Moreover, non-resource-output oriented—or more diversified—economies, are predicted to achieve and go below the 3 percent poverty target by 2030. By contrast, several simulation exercises show resource-based economies witnessing an increase in absolute poverty during the period 2015-2030. We find significant dispersion in the estimated paths of poverty outcomes in these resource-based countries, implying that given recent history, it is hardly possible to predict precise estimates of poverty rates in these economies.

Resource-based economies. What is the current and future poverty situation in countries that rely heavily on natural resources? Figure 1 depicts two conditions. First, most countries with abundant natural resource rents in the period 1970-2015 have high rates of extreme poverty. Second, the majority of countries with high poverty headcounts had median annual growth rates of GDP per capita during 1970-2014 below the 4 percent threshold. In sum, it is quite likely that resource-based countries will keep elevated poverty rates by 2030: The most optimistic and pessimistic simulations show median poverty rates of 9 and 20 percent, respectively.

What can resource-based countries do? The main goal in resource-based countries can be the same as for the majority of countries in the world with high poverty rates: to expand the economy more quickly. Because of the volatility of resource prices, the primary strategy could focus on providing more stable economic and financial conditions. This strategy can be reached by developing sustainable debt management frameworks, improving investment and business climates, as well as implementing more transparent and accountable rules to administer resource rents. Additionally, these economies can benefit from strengthening their institutions, including those involving risk management backgrounds. Potential reforms include fiscal rules (probably balanced budget designs) for commodity revenues, commodity price hedging, diversification strategies of the economic activities, among other actions.

Figure 1. Most resource-based countries currently face—and will likely keep by 2030—elevated poverty rates
GDP per capita growth, natural resource rents, and extreme poverty

Most resource-based countries currently face—and will likely keep by 2030—elevated poverty rates

Source: Penn World Table 9.0, World Development Indicators, PovcalNet, United Nations, and the author’s estimates. Note: Last available observations of poverty rates reported in PovcalNet. The figure is based on the $1.90 a day (2011 PPP) poverty line. ROCs stands for resource-based countries. NROCs means non-resource-output oriented (non-resource-based) countries.

Income inequality. What do the simulations suggest about shifts in income inequality? Most changes in relative income inequality are predicted to be on the positive side. The Gini coefficient across the board is generally predicted to decrease on average over the period 2015-2030. Across this 2015-2030 horizon, our estimates of the Gini coefficient at the global level—population-weighted averages—are expected to decline between 0.7 and 1.9 Gini points (in the Gini scale of 0-100). However, some of our country-grouping estimates of the Gini coefficient display substantial uncertainty and downside risks that imply an increase in the level of inequality in the 2015-2030 period; these negative estimates are especially significant in more diversified countries, and in economies with historically high and low rates of output per capita growth.
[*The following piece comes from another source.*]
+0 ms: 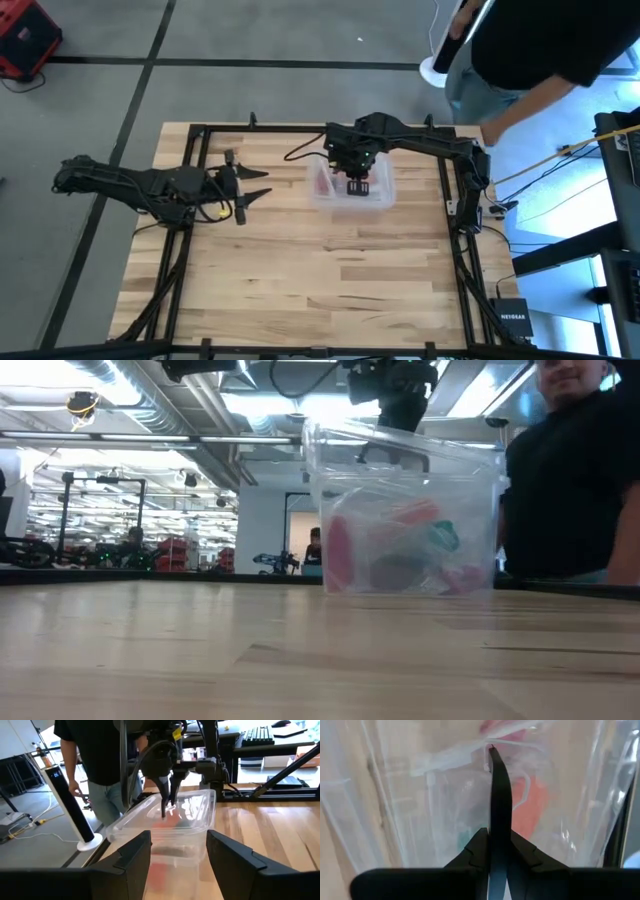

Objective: Roll bandage
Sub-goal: Close the transparent bin

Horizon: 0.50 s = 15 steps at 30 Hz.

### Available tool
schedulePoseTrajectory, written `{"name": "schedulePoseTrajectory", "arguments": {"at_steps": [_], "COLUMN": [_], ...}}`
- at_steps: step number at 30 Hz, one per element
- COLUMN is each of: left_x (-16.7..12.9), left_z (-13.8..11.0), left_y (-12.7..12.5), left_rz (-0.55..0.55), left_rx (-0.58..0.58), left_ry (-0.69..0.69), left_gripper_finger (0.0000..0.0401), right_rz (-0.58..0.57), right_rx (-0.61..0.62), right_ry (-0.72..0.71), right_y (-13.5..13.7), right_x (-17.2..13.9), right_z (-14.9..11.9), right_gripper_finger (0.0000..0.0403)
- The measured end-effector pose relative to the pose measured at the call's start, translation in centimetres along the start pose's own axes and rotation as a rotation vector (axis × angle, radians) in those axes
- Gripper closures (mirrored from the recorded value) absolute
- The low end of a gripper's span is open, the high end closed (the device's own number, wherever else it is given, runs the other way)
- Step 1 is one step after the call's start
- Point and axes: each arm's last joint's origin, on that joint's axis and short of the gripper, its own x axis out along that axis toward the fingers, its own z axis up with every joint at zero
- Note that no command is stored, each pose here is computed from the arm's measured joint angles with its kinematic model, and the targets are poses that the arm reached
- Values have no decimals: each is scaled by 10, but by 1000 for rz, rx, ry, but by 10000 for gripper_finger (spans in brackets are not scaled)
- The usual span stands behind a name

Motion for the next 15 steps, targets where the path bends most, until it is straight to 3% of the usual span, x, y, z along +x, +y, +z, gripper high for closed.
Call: {"name": "schedulePoseTrajectory", "arguments": {"at_steps": [15], "left_x": [9], "left_z": [-7], "left_y": [-5], "left_rz": [-6], "left_rx": [51], "left_ry": [63], "left_gripper_finger": [217], "right_rz": [28], "right_rx": [68], "right_ry": [-8], "right_y": [2], "right_x": [3], "right_z": [3], "right_gripper_finger": [360]}}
A multiplicity of historical-based results exacerbate uncertainty. In comparison with point predictions and perfect-foresight methods, our approach considers both the outcome precision of a multitude of historical-based scenarios and the uncertainty—standard deviation of simulated outcomes—embedded in the predictive fan chart generated for each situation. This multiplicity of results and the predictive fan chart and associated uncertainty provide strong incentives for the improved design of policies for poverty reduction and income redistribution. It is crucial to continue thinking in the design of hedging mechanisms against risks under variable economic environments affecting poverty and income distribution.